[[ PROVIDED DATA, beginning ]]
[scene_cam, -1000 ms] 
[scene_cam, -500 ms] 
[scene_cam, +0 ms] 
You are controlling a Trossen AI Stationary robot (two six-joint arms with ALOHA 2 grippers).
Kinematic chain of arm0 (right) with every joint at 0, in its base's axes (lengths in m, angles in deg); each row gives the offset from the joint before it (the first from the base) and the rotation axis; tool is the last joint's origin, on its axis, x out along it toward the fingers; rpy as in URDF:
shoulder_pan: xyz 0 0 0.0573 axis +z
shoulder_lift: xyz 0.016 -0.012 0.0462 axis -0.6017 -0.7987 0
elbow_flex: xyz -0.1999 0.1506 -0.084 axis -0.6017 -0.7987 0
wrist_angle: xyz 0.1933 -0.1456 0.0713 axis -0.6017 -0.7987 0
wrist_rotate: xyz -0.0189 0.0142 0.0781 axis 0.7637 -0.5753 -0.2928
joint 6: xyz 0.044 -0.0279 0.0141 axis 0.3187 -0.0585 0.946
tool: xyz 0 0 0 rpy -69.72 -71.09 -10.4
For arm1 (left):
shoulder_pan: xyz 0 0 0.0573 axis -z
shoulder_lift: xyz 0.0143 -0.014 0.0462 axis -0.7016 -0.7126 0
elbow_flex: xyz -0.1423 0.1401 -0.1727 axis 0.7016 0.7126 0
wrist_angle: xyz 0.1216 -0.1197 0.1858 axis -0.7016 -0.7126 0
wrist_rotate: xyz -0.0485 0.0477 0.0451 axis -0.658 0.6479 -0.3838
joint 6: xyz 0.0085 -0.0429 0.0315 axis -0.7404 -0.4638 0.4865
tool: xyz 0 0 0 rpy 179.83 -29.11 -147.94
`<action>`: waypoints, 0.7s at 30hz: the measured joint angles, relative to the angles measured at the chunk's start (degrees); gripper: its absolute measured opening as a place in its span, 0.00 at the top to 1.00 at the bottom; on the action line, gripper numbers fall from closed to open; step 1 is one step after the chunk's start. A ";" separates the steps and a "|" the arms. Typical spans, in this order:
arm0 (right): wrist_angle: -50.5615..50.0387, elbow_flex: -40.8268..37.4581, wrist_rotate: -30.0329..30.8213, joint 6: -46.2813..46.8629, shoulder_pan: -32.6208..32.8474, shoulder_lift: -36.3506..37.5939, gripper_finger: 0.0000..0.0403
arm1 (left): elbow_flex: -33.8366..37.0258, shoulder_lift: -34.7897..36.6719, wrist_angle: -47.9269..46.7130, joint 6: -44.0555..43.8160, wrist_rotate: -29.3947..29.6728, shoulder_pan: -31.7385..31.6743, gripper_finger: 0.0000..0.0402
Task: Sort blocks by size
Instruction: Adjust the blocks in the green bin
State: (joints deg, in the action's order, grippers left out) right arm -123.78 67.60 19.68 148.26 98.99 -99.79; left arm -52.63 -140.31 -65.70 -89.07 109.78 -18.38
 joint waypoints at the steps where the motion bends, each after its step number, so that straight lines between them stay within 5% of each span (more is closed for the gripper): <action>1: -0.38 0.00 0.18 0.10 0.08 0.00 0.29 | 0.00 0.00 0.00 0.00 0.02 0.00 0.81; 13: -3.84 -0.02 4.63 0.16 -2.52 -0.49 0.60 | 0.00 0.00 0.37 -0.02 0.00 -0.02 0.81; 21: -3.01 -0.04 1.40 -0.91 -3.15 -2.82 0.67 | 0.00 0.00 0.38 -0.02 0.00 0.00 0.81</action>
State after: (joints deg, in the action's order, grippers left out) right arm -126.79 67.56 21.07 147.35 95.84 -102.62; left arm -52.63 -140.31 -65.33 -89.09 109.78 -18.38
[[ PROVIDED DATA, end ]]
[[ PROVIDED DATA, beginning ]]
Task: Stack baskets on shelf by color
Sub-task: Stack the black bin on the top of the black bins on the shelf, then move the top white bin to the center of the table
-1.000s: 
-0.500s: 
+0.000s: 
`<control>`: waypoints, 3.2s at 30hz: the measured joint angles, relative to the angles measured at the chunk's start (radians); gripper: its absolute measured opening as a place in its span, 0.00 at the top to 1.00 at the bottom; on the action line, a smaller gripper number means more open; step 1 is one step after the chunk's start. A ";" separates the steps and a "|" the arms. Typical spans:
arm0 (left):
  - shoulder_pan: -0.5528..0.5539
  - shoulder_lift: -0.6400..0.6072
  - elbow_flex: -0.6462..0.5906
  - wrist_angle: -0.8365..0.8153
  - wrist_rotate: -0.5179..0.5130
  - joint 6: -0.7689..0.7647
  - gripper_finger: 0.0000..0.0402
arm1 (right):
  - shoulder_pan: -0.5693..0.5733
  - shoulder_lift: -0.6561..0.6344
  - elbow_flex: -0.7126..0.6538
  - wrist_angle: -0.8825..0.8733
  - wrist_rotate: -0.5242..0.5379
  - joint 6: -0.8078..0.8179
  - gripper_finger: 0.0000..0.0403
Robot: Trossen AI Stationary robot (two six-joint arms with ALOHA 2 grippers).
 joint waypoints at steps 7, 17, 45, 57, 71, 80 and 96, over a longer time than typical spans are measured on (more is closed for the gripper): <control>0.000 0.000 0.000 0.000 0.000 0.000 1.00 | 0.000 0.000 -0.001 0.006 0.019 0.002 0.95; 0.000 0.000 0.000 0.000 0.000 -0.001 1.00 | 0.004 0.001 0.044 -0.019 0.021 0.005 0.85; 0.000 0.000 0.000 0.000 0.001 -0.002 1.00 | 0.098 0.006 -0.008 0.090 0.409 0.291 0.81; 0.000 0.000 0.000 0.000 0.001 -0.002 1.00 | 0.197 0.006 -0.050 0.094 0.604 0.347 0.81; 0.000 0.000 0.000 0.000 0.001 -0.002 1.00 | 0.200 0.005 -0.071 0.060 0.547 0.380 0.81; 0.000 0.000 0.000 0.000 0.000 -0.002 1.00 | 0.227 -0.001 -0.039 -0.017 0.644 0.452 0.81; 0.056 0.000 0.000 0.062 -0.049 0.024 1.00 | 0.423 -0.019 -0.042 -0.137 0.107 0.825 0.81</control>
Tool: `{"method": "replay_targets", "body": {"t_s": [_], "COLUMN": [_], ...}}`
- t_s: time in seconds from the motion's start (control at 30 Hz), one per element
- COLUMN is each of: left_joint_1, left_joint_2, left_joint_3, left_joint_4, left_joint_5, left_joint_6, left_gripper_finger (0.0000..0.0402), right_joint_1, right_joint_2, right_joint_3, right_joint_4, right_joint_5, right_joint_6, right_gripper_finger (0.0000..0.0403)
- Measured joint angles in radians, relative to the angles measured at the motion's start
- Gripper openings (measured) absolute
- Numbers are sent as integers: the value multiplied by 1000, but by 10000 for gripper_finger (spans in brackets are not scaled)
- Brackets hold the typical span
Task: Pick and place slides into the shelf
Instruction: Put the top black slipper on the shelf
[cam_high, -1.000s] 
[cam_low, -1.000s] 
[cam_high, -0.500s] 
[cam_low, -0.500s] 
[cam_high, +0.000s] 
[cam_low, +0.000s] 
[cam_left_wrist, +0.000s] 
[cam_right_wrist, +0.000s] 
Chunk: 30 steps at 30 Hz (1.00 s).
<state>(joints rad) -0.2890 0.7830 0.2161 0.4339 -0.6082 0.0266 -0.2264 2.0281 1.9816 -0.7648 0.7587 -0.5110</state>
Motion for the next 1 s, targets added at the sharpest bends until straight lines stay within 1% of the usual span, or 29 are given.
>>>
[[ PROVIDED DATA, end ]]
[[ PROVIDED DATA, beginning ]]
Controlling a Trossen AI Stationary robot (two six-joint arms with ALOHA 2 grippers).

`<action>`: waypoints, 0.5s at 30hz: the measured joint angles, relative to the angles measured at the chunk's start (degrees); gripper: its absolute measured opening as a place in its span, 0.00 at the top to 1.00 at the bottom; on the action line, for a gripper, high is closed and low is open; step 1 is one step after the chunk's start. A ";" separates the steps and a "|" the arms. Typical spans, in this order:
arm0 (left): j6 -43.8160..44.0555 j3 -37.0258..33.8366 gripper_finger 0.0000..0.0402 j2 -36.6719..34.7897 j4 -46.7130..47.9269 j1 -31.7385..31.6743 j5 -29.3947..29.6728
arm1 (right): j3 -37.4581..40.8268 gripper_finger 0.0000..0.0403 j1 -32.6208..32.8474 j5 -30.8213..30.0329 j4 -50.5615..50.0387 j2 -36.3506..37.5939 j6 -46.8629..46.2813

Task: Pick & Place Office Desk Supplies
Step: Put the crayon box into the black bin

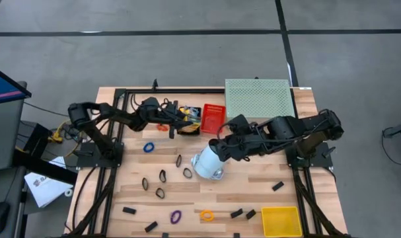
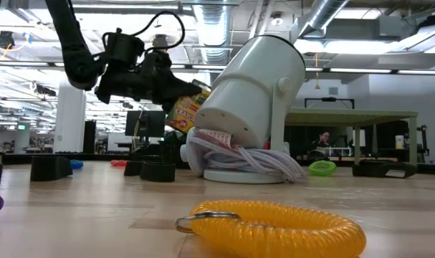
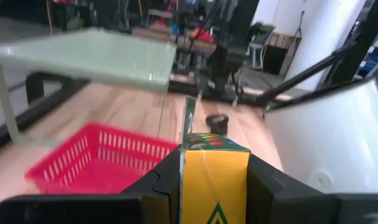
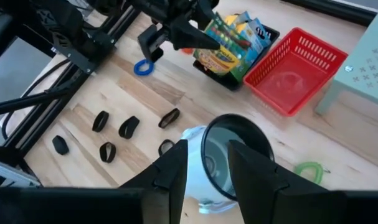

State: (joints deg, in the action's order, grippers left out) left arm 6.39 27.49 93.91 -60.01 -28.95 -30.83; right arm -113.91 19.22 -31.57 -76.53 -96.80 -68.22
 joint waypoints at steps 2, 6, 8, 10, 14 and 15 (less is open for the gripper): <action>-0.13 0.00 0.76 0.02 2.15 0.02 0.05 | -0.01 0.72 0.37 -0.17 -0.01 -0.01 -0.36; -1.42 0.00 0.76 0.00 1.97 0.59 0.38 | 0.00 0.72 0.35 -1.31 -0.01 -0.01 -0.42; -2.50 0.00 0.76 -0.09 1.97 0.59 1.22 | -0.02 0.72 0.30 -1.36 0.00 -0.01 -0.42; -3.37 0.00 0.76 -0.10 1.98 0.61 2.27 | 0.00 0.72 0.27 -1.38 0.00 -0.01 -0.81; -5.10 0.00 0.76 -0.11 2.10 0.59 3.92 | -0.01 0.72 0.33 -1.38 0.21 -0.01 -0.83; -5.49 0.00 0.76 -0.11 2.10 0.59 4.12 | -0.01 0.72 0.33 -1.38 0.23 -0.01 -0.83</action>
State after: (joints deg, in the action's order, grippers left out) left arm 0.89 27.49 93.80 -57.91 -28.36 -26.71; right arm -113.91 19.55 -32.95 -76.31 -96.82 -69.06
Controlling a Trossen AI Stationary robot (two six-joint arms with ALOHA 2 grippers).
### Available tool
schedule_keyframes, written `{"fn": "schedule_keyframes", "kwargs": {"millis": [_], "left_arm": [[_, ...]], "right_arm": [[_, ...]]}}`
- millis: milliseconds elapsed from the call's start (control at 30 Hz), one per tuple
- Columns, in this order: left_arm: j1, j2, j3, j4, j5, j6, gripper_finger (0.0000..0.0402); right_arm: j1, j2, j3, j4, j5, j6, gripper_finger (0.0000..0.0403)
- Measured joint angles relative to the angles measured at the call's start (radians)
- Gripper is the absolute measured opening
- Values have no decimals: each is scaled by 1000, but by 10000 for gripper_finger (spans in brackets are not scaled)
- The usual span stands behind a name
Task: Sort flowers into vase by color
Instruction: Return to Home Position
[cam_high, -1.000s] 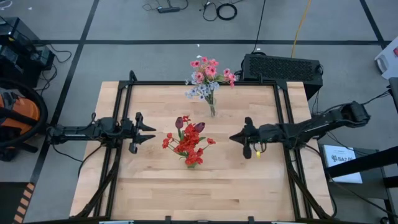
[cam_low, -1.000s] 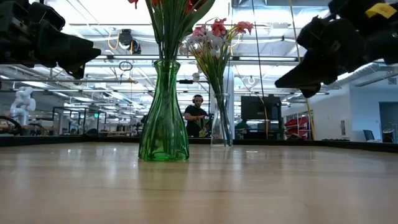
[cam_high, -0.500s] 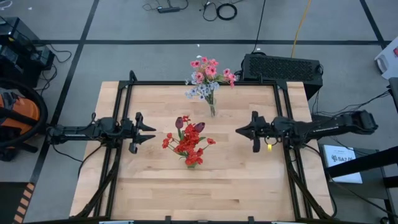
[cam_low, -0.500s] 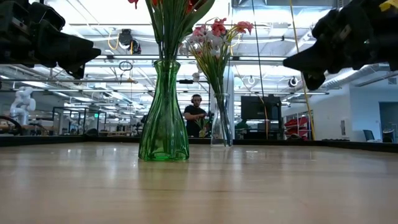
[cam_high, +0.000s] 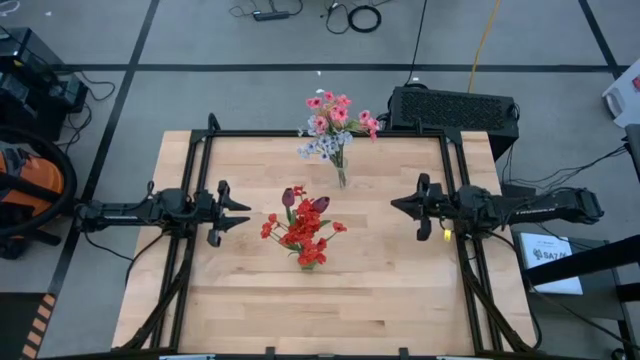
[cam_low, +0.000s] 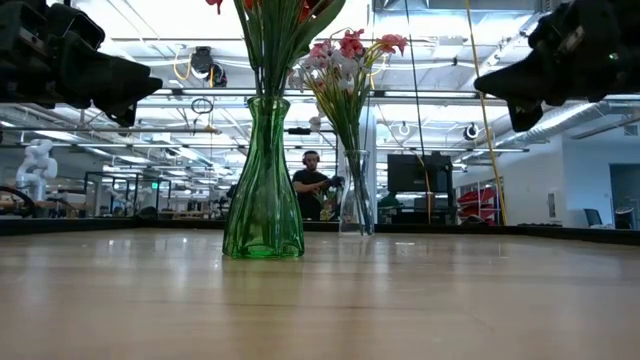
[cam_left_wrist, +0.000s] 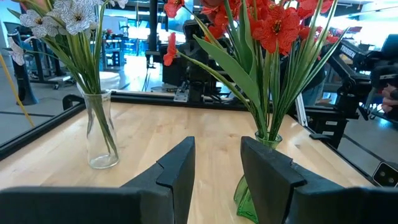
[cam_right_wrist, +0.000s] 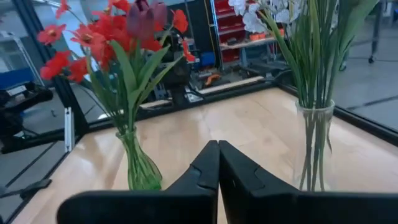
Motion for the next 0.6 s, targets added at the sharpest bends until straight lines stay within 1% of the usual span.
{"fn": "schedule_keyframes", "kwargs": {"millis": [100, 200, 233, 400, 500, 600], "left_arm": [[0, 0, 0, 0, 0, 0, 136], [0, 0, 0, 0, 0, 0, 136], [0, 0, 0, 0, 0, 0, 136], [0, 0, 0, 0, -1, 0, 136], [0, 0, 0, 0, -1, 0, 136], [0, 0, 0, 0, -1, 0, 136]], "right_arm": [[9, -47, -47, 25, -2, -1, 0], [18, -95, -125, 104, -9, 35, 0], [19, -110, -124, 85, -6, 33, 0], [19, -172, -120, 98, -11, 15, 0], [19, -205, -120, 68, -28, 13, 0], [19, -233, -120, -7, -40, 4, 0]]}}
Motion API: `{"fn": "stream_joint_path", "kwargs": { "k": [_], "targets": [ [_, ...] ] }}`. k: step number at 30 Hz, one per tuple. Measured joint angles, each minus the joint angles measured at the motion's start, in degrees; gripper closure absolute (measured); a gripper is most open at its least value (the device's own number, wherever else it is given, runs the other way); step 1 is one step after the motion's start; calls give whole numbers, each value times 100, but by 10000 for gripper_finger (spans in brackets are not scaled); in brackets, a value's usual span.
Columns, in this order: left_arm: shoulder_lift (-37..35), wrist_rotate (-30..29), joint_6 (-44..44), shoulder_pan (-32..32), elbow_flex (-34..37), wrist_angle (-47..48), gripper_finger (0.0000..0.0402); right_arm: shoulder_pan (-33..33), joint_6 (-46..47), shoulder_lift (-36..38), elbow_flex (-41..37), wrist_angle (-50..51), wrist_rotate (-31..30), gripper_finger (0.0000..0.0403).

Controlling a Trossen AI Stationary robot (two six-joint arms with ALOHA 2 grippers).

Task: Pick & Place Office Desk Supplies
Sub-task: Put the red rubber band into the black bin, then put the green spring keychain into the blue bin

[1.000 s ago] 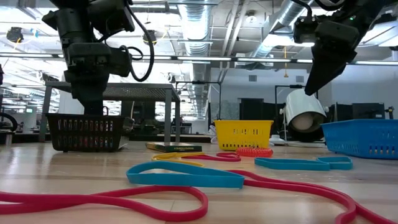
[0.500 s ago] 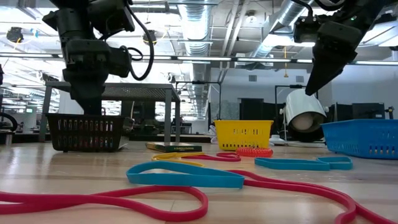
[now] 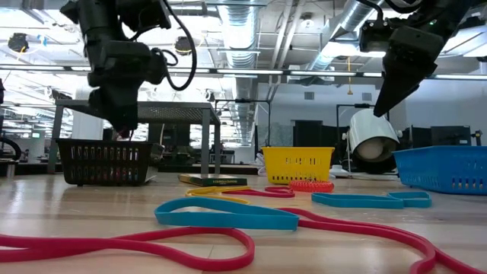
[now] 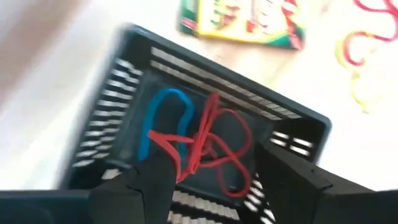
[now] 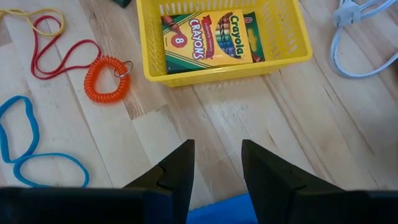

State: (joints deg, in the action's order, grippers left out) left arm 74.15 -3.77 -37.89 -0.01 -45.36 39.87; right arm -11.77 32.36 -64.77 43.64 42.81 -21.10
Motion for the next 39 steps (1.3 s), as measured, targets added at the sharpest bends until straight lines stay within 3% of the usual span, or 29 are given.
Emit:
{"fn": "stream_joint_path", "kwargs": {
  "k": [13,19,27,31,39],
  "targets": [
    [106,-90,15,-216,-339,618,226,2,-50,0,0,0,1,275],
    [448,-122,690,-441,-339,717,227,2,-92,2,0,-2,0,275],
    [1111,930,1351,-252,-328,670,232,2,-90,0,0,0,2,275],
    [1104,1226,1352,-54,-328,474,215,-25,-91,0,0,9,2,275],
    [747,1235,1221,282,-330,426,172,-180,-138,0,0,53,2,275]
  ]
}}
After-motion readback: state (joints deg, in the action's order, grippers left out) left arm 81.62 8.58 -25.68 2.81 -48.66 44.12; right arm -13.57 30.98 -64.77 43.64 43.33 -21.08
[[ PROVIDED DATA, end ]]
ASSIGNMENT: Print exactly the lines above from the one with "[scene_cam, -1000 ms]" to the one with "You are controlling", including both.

ANSWER TO THIS EXERCISE:
[scene_cam, -1000 ms] 
[scene_cam, -500 ms] 
[scene_cam, +0 ms] 
You are controlling a Trossen AI Stationary robot (two six-joint arms with ALOHA 2 grippers).

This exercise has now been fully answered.